Only the pictures are to be left out; please reproduce everything else in the data exactly.

START Data provided

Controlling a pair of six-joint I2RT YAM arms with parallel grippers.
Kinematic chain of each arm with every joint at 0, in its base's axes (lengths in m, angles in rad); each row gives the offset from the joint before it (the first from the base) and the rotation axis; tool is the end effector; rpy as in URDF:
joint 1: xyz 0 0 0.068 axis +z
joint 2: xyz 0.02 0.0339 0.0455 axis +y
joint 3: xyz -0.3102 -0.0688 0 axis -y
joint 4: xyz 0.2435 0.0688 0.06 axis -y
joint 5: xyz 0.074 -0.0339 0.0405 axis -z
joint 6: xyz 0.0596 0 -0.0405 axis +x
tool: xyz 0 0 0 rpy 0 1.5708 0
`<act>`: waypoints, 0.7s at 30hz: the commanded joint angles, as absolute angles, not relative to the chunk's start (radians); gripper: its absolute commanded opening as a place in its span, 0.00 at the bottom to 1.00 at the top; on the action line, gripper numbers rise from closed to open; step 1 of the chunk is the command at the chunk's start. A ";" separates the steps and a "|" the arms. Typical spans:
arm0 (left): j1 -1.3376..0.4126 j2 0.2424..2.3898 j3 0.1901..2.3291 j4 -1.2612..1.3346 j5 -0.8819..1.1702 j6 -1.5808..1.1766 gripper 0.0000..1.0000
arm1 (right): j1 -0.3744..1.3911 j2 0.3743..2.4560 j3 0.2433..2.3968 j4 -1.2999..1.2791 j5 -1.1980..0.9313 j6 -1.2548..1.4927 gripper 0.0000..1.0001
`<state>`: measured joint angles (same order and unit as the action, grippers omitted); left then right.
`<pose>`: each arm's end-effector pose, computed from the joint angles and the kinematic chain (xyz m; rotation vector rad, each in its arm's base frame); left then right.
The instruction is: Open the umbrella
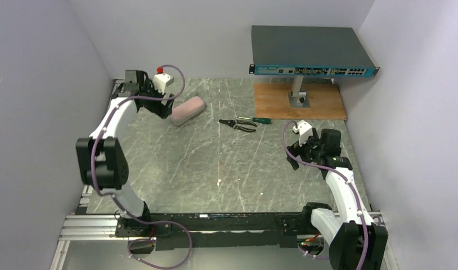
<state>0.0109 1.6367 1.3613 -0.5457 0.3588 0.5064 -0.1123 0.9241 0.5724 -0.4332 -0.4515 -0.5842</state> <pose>0.3797 -0.0168 0.3195 0.7314 2.2146 -0.1737 0.1745 0.0065 0.2433 -0.7360 2.1426 0.1679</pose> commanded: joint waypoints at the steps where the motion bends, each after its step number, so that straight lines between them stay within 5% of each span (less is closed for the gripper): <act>1: -0.023 1.812 1.562 -0.579 0.456 0.444 0.99 | -0.114 0.933 0.616 -0.431 -0.475 -0.601 1.00; 10: -0.067 2.137 1.848 -0.638 0.480 0.392 0.99 | -0.114 0.968 0.615 -0.426 -0.473 -0.592 1.00; 17: -0.102 2.179 1.820 -0.647 0.500 0.402 0.98 | -0.116 0.987 0.623 -0.434 -0.482 -0.591 1.00; 21: -0.139 2.080 1.650 -0.607 0.532 0.410 0.82 | -0.113 0.984 0.633 -0.457 -0.482 -0.606 1.00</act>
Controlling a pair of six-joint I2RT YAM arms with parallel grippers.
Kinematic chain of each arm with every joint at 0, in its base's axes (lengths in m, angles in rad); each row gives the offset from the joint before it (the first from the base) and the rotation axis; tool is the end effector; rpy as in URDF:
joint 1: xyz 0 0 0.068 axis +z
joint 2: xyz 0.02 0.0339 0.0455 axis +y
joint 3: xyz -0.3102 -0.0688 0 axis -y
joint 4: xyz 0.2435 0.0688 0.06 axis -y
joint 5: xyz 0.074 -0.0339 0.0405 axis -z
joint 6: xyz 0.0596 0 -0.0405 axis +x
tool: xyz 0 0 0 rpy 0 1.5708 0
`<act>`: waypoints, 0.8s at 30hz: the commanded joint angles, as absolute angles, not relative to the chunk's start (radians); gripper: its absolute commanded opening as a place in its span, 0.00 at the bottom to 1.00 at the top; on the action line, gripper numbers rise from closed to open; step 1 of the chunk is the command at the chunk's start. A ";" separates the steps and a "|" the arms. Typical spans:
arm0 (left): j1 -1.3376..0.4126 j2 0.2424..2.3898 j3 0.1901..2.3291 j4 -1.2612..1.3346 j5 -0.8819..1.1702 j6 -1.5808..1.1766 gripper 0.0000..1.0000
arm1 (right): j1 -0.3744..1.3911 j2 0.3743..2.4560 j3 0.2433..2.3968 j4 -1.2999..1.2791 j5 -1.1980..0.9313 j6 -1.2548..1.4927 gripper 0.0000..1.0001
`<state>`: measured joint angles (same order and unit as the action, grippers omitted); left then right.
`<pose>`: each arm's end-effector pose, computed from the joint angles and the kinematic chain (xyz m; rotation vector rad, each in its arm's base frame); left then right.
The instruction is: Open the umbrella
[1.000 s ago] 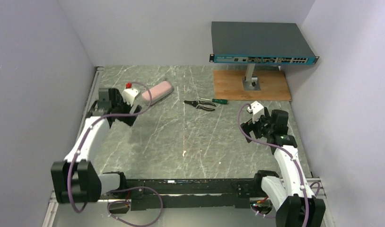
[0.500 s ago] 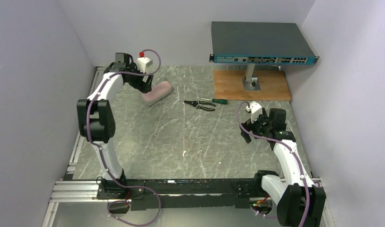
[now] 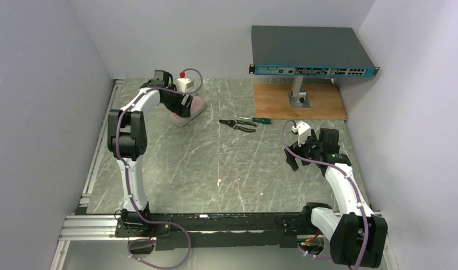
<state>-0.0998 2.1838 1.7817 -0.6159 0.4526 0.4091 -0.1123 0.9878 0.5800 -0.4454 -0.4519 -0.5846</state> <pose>0.5079 -0.0770 0.2185 0.7853 2.3723 -0.4583 0.1823 0.0056 0.2348 -0.7359 2.2047 0.2038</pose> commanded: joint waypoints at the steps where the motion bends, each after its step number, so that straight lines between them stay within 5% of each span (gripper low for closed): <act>1: -0.151 2.044 1.590 -0.589 0.534 0.408 0.76 | -0.114 0.981 0.634 -0.462 -0.482 -0.608 1.00; 7: -0.303 1.780 1.221 -0.515 0.555 0.388 0.56 | -0.116 0.949 0.644 -0.495 -0.497 -0.626 1.00; 9: -0.383 1.699 1.113 -0.472 0.513 0.318 0.61 | -0.116 0.944 0.648 -0.507 -0.501 -0.632 1.00; 12: -0.519 1.632 1.014 -0.459 0.536 0.193 0.97 | -0.114 0.950 0.664 -0.537 -0.525 -0.640 1.00; 13: -0.552 1.610 0.981 -0.444 0.558 0.160 0.99 | -0.114 0.955 0.672 -0.544 -0.533 -0.639 1.00; 20: -0.570 1.371 0.859 -0.383 0.648 0.271 1.00 | -0.116 0.962 0.708 -0.595 -0.592 -0.603 1.00; 24: -0.525 1.273 0.805 -0.409 0.603 0.590 0.94 | -0.114 0.915 0.669 -0.580 -0.635 -0.565 1.00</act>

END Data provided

→ **Output below**
Controlling a pair of six-joint I2RT YAM arms with parallel grippers.
Kinematic chain of each arm with every joint at 0, in its base's axes (lengths in m, angles in rad); each row gives the offset from the joint before it (the first from the base) and the rotation axis; tool is the end effector; rpy as in URDF:
joint 1: xyz 0 0 0.068 axis +z
joint 2: xyz 0.02 0.0339 0.0455 axis +y
joint 3: xyz -0.3102 -0.0688 0 axis -y
joint 4: xyz 0.2435 0.0688 0.06 axis -y
joint 5: xyz 0.074 -0.0339 0.0405 axis -z
joint 6: xyz 0.0596 0 -0.0405 axis +x
tool: xyz 0 0 0 rpy 0 1.5708 0
`<act>`: waypoints, 0.7s at 30hz: the commanded joint angles, as absolute angles, not relative to the chunk's start (radians); gripper: its absolute commanded opening as a place in its span, 0.00 at the bottom to 1.00 at the top; on the action line, gripper numbers rise from closed to open; step 1 of the chunk is the command at the chunk's start. A ";" separates the steps and a "|" the arms. Typical spans:
arm0 (left): j1 -1.3376..0.4126 j2 0.2424..2.3898 j3 0.1901..2.3291 j4 -1.2612..1.3346 j5 -0.8819..1.1702 j6 -1.5808..1.1766 gripper 0.0000..1.0000
arm1 (right): j1 -0.3744..1.3911 j2 0.3743..2.4560 j3 0.2433..2.3968 j4 -1.2999..1.2791 j5 -1.1980..0.9313 j6 -1.2548..1.4927 gripper 0.0000..1.0001
`<state>`: measured joint angles (same order and unit as the action, grippers omitted); left then right.
`<pose>`: each arm's end-effector pose, computed from the joint angles and the kinematic chain (xyz m; rotation vector rad, each in its arm's base frame); left then right.
The instruction is: Open the umbrella
<state>0.0109 1.6367 1.3613 -0.5457 0.3588 0.5064 -0.1123 0.9241 0.5724 -0.4332 -0.4515 -0.5842</state> <pose>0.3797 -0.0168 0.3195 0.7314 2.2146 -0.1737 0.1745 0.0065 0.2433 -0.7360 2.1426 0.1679</pose> commanded: joint waypoints at the steps where the motion bends, each after its step number, so that straight lines between them stay within 5% of each span (less is closed for the gripper): <act>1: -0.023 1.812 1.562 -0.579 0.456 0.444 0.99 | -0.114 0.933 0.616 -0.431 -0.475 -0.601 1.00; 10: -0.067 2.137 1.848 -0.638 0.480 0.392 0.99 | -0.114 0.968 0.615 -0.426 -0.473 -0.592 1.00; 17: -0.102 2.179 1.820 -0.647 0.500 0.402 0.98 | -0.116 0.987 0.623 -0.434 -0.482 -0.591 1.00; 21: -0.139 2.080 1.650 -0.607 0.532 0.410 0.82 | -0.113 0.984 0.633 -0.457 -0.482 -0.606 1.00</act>
Controlling a pair of six-joint I2RT YAM arms with parallel grippers.
Kinematic chain of each arm with every joint at 0, in its base's axes (lengths in m, angles in rad); each row gives the offset from the joint before it (the first from the base) and the rotation axis; tool is the end effector; rpy as in URDF:
joint 1: xyz 0 0 0.068 axis +z
joint 2: xyz 0.02 0.0339 0.0455 axis +y
joint 3: xyz -0.3102 -0.0688 0 axis -y
joint 4: xyz 0.2435 0.0688 0.06 axis -y
joint 5: xyz 0.074 -0.0339 0.0405 axis -z
joint 6: xyz 0.0596 0 -0.0405 axis +x
tool: xyz 0 0 0 rpy 0 1.5708 0
`<act>`: waypoints, 0.8s at 30hz: the commanded joint angles, as absolute angles, not relative to the chunk's start (radians); gripper: its absolute commanded opening as a place in its span, 0.00 at the bottom to 1.00 at the top; on the action line, gripper numbers rise from closed to open; step 1 of the chunk is the command at the chunk's start. A ";" separates the steps and a "|" the arms. Typical spans:
arm0 (left): j1 -1.3376..0.4126 j2 0.2424..2.3898 j3 0.1901..2.3291 j4 -1.2612..1.3346 j5 -0.8819..1.1702 j6 -1.5808..1.1766 gripper 0.0000..1.0000
arm1 (right): j1 -0.3744..1.3911 j2 0.3743..2.4560 j3 0.2433..2.3968 j4 -1.2999..1.2791 j5 -1.1980..0.9313 j6 -1.2548..1.4927 gripper 0.0000..1.0001
`<state>`: measured joint angles (same order and unit as the action, grippers omitted); left then right.
`<pose>`: each arm's end-effector pose, computed from the joint angles and the kinematic chain (xyz m; rotation vector rad, each in its arm's base frame); left then right.
The instruction is: Open the umbrella
[1.000 s ago] 
[0.500 s ago] 
[now] 
<state>-0.0998 2.1838 1.7817 -0.6159 0.4526 0.4091 -0.1123 0.9878 0.5800 -0.4454 -0.4519 -0.5846</state> <pose>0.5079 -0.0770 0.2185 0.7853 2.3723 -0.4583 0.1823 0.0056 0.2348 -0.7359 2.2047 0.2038</pose> commanded: joint waypoints at the steps where the motion bends, each after its step number, so that straight lines between them stay within 5% of each span (gripper low for closed): <act>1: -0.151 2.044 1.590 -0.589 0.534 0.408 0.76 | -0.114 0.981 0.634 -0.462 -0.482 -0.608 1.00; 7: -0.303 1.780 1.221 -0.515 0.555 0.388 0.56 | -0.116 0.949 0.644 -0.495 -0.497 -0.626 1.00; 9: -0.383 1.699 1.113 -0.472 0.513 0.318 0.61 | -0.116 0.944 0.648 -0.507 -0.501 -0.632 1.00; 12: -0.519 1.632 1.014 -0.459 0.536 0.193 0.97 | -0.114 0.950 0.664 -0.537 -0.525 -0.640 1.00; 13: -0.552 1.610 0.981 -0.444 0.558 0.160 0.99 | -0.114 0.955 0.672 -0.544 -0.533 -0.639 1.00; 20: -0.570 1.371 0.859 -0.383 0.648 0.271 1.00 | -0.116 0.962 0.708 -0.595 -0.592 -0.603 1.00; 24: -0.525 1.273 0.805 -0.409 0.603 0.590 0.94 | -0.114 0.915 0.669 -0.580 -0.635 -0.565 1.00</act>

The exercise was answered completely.